■ The data:

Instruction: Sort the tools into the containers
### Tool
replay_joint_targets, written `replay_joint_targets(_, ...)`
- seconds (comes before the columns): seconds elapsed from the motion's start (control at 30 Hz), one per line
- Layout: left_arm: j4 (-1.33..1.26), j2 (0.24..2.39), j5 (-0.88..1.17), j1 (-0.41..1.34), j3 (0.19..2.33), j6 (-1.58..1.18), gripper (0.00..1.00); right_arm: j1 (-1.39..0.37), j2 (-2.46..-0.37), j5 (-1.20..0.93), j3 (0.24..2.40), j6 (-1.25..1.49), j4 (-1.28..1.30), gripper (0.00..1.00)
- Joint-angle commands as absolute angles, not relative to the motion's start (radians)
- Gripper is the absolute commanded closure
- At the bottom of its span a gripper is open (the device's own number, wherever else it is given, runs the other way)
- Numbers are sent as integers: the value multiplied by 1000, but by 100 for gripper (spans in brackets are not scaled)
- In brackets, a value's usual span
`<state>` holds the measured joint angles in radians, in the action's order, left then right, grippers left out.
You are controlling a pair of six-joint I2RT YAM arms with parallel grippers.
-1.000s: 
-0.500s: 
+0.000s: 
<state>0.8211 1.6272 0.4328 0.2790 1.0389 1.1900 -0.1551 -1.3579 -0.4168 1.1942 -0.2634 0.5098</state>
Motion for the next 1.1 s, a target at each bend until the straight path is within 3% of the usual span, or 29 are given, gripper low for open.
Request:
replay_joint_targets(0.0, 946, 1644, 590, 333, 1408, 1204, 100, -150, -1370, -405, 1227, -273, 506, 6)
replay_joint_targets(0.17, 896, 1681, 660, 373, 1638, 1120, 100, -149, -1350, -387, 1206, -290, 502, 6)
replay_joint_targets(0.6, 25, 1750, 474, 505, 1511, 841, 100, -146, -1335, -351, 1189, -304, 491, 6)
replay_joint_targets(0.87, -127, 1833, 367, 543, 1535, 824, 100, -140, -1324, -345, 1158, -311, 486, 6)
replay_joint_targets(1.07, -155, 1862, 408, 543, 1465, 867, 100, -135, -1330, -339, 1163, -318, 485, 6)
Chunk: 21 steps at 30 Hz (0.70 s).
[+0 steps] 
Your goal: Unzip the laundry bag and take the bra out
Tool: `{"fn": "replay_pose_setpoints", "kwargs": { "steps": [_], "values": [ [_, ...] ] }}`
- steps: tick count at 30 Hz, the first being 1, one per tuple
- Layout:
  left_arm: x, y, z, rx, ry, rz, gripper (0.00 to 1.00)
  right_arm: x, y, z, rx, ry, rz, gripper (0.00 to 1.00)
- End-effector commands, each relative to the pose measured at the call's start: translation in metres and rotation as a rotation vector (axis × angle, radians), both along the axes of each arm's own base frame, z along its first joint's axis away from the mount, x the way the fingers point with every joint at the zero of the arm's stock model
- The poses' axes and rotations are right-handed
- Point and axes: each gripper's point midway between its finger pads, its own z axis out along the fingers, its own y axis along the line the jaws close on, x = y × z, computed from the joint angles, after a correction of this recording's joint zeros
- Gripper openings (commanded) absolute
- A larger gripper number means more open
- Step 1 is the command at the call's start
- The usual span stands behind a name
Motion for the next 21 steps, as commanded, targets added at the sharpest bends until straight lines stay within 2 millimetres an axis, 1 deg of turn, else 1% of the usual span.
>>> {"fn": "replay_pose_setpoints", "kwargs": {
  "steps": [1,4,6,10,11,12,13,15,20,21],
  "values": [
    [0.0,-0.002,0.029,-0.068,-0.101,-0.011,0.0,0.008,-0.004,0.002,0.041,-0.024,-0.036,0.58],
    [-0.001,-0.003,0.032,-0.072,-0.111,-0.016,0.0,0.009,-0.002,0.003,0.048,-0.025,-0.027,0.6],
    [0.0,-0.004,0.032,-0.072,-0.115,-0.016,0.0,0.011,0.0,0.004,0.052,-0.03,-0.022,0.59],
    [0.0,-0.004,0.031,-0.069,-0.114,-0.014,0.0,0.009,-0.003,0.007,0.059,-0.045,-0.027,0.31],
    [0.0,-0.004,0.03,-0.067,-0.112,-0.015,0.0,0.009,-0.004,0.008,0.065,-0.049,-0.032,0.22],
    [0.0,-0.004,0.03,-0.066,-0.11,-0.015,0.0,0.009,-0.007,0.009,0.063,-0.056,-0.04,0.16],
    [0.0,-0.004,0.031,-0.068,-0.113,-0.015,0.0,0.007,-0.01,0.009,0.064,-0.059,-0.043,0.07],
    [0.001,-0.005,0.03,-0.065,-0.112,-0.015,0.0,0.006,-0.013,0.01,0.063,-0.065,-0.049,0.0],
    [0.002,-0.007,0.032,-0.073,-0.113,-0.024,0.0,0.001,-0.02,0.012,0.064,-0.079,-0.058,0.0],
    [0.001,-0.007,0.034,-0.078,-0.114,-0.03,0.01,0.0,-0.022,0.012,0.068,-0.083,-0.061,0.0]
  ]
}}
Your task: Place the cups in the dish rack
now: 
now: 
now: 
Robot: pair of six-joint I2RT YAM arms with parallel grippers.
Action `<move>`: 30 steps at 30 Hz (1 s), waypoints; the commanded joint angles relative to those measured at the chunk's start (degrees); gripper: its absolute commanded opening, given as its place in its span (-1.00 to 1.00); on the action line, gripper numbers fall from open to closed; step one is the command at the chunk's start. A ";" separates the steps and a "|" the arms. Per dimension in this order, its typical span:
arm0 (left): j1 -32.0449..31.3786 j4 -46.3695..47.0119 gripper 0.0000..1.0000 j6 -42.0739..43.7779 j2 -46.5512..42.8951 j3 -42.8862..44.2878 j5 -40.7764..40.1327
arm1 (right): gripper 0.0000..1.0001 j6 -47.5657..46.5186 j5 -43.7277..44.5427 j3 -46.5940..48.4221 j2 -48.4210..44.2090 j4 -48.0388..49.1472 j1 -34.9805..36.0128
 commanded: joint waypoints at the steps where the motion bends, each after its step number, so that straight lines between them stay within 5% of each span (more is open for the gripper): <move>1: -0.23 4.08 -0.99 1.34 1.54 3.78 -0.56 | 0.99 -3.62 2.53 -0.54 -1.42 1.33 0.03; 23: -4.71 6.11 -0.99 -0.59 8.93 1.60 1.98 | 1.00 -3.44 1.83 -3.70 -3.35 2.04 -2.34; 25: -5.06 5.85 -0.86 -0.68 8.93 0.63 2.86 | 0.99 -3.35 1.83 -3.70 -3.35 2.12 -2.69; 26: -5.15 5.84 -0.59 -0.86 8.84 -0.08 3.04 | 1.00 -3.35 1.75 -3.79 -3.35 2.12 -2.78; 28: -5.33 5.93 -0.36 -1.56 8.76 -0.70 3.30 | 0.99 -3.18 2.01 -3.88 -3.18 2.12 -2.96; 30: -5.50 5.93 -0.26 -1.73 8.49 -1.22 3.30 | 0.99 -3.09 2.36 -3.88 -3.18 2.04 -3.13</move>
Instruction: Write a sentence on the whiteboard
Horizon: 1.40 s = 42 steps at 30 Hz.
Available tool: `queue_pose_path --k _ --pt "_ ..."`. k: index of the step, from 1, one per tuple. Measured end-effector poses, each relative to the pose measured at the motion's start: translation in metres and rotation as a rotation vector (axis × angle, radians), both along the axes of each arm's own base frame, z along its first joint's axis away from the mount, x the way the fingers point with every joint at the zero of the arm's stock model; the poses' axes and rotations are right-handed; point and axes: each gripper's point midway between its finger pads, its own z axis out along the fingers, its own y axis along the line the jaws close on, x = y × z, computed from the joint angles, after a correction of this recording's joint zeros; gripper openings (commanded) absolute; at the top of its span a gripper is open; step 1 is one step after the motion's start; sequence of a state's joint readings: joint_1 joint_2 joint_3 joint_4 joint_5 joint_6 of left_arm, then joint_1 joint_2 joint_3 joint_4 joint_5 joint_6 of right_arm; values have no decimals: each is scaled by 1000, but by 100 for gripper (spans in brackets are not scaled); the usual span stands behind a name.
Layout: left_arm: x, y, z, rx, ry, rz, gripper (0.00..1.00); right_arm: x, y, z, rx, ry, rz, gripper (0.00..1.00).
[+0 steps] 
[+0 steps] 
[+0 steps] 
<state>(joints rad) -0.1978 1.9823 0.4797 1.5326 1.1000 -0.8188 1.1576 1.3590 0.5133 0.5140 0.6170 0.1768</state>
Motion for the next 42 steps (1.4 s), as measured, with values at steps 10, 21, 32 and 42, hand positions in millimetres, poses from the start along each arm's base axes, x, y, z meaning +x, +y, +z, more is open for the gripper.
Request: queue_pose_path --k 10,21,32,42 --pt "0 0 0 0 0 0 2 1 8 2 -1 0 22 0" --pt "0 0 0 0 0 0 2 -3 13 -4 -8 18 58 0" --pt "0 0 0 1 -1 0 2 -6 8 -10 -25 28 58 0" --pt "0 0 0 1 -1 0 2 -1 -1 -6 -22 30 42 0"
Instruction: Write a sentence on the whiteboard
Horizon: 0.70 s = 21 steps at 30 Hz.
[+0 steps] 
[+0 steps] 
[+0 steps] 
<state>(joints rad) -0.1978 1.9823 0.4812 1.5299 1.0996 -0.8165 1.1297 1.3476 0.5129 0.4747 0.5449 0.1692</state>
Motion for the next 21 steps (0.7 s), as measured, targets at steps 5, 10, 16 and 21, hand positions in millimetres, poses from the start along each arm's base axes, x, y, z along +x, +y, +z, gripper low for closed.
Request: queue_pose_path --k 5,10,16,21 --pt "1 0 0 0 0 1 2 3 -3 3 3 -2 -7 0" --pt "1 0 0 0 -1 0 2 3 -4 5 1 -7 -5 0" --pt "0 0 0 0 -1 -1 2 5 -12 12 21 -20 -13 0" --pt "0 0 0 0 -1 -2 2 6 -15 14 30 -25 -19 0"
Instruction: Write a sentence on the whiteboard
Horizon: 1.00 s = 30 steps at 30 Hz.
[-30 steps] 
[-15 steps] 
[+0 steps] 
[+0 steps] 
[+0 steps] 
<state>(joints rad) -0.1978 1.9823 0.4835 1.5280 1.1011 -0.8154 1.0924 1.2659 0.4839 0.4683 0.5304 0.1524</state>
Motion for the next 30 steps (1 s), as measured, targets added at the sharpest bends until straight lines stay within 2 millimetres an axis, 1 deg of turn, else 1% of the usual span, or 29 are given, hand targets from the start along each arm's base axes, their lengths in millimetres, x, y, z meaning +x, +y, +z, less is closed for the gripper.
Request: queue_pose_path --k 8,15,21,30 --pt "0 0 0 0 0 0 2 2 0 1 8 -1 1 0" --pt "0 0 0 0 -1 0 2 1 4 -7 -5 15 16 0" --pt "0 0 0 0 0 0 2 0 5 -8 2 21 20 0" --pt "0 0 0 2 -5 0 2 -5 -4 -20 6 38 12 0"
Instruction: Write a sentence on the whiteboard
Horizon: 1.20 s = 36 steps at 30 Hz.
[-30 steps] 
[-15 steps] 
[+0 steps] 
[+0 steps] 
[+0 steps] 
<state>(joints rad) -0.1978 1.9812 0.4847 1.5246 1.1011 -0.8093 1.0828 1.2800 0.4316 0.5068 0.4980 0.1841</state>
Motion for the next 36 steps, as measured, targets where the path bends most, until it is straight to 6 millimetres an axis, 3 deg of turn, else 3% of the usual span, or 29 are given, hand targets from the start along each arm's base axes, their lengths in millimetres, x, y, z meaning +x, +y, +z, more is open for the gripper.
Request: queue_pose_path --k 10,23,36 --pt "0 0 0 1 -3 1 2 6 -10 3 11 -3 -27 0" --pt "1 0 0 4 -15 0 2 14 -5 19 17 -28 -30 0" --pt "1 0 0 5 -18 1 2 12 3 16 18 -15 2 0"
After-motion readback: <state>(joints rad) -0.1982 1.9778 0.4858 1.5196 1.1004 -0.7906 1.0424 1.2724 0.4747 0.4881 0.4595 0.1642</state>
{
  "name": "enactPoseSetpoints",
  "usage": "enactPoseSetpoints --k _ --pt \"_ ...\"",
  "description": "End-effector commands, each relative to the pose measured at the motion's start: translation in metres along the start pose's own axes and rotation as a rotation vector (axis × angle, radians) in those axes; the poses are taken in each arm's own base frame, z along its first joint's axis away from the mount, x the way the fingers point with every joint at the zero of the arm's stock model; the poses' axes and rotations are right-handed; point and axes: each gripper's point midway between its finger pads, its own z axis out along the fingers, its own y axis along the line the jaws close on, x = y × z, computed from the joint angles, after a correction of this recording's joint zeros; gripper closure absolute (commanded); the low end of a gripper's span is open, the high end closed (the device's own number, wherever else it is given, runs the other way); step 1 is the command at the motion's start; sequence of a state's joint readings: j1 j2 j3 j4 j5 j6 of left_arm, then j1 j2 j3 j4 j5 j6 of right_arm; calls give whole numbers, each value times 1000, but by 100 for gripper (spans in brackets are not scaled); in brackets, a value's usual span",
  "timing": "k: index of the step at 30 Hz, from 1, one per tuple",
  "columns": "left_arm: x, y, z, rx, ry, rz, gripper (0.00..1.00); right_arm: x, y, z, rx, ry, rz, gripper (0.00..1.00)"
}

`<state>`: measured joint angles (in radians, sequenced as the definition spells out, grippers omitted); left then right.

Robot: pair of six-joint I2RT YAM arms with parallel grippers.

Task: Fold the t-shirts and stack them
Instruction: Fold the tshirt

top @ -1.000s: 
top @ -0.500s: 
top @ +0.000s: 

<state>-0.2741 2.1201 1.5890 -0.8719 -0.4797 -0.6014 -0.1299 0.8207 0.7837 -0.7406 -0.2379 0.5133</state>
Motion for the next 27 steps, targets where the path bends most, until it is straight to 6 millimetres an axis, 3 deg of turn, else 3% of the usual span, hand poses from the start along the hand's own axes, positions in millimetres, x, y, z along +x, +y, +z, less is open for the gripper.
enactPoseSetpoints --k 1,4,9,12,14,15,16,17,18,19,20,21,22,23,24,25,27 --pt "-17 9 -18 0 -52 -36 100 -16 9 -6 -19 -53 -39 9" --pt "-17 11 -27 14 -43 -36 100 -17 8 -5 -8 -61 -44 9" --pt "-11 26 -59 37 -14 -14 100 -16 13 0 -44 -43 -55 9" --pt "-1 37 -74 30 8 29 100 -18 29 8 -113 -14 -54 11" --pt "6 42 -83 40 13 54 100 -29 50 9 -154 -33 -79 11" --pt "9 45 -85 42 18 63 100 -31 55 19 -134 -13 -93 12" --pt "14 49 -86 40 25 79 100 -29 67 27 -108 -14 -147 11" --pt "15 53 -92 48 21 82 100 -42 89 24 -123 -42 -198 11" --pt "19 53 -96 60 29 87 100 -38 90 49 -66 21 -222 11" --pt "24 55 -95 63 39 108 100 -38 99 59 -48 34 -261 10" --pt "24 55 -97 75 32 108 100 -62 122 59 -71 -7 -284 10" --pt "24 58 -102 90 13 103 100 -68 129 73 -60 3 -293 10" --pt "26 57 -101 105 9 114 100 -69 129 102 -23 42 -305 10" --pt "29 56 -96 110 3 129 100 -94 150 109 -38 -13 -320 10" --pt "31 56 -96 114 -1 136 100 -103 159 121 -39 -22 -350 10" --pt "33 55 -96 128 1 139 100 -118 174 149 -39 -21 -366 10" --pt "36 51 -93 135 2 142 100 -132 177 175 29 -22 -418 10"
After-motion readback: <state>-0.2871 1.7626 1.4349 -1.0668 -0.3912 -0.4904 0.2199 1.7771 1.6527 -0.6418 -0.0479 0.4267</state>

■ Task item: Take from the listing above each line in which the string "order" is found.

■ Result for this exercise:
`<state>` holds the measured joint angles in radians, in the action's order, left then right, grippers left out.
Action `<move>`: 30 steps at 30 Hz (1 s), waypoints; the commanded joint angles relative to those measured at the chunk's start (degrees); gripper: its absolute commanded opening, given as its place in its span (-1.00 to 1.00); on the action line, gripper numbers fall from open to closed; step one is the command at the chunk's start. A ";" separates the steps and a "|" the arms. Per dimension in this order, its typical span:

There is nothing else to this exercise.